On those days when you have to get dinner on the table within 20 minutes of getting home from work, turn to this gem of a dish. Bursting with flavor, it uses only two ingredients and one pan…
It can be hard to stick with your program of mindful eating when you’ve had a hard day at work, then had to run errands on the way home, and when you finally arrive at the house and can take your shoes off, everyone’s cranky and hungry. But this dinner is full of flavor and will ease the pain — it takes about 15 minutes to get onto the table, start to end, and won’t disrupt your healthy eating habits.
The fish provides the protein component of the dish, as well as beneficial omega-3 fats. Because of the zesty salsa in the dish, you can use any locally available, sustainably caught wild white fish. No need to buy an expensive variety!
Eating wild caught fish or organic chicken can be part of a plant-based diet. When eating fish, it’s important that you choose wild caught fish, for much the same reasons as you’d choose organic chicken or grass-fed beef. There’s a big difference between wild caught fish and farmed fish!
Many farmed fish are fed genetically modified corn and soy, which reduces the levels of protein and omega-3 fats. Like factory farmed animals, all farmed fish live in cramped conditions, where disease spreads easily among the population. The fish farmers use concentrated antibiotics, pesticides and other chemicals to fight the diseases and parasites common to fish farms.
When buying fish, be sure to pick the freshest fillets. (The fresher the fish, the less fishy it will smell. When the fishmonger hands you your purchase, don’t be afraid to give it the sniff test right through the wrapping paper). Ask the fishmonger for a bag of ice to help keep the fish cool until you can get it home. When home, wrap the fish well and keep it on the lowest shelf in the fridge.

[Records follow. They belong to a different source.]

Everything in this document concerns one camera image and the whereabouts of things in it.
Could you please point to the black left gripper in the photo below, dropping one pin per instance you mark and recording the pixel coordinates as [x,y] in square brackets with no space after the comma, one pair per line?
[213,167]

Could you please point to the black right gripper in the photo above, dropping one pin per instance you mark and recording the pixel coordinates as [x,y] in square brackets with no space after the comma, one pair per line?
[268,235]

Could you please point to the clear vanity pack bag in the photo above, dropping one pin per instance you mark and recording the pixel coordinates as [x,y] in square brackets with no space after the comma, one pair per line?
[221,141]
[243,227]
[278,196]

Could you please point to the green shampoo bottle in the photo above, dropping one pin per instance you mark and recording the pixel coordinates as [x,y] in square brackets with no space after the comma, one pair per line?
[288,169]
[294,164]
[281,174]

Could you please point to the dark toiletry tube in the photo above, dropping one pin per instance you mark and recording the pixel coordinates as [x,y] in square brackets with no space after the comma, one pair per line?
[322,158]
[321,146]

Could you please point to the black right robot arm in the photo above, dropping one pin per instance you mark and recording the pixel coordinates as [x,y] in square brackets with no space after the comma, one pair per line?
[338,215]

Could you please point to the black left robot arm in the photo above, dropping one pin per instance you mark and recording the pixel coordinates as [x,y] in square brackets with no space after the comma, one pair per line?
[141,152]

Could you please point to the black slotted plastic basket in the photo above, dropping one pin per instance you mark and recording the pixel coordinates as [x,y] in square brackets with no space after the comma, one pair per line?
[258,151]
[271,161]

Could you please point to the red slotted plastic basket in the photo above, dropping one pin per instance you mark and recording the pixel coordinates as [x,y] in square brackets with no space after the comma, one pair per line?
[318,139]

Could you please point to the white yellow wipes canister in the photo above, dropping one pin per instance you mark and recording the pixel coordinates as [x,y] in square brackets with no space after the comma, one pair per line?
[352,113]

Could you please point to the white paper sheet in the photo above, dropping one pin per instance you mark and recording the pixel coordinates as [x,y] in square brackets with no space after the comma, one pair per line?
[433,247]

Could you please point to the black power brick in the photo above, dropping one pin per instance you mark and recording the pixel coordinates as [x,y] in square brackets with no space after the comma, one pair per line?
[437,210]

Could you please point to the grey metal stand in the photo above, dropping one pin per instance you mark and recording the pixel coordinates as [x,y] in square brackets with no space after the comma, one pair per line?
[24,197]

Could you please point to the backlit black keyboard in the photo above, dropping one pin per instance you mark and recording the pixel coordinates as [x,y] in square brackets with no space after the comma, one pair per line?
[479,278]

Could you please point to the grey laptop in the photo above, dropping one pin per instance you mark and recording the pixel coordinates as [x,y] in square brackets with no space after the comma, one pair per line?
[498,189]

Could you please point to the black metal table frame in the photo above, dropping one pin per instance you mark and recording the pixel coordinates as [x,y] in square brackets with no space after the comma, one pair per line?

Use the fish within a day or so. If you plan to use frozen fish, thaw it in the fridge. Leave to note to remind yourself to take it from the freezer and put it in the fridge the night before you plan to use it. Try not to refreeze fish that’s been frozen once already. The multiple thawings will take a toll on its quality but if you must, use the refrozen fish in a forgiving dish like this one. However, if you thawed the fish on the counter or in hot water, you shouldn’t eat it at all. The USDA cautions against eating any fish thawed in these ways. Bacteria breeds at temperatures between 40 F and 140 F (celsius equivalents). Food thawed on the counter or in hot water will have been in this range for much too long for safety.
Despite concerns about the level of mercury in some fish, you can choose from lower risk fish. Lower risk fish that work well in this recipe are cod, flounder, pollock, tilapia, and scallops. Avoid shark, swordfish, king mackerel, and tilefish from the Gulf of Mexico. For more information, see this handy wallet card from the National Resources Defense Council.
And don’t feel constrained in your choice of salsa! I usually use a spicy fresh tomato salsa, but I’ve also used mango salsa in this dish. There are many flavors to enjoy, so use whatever appeals to you. If you make your own salsa, you can swap out the tomatoes with pineapple, peaches, or tomatillos, and you can rev up the crunch by adding bell peppers, fresh corn kernels, or radishes. Even with store-bought salsa, you should feel free to experiment and to tweak the salsa by adding salt, vinegar, lime juice, and bottled hot sauce to get the perfect balance that will get your taste buds dancing.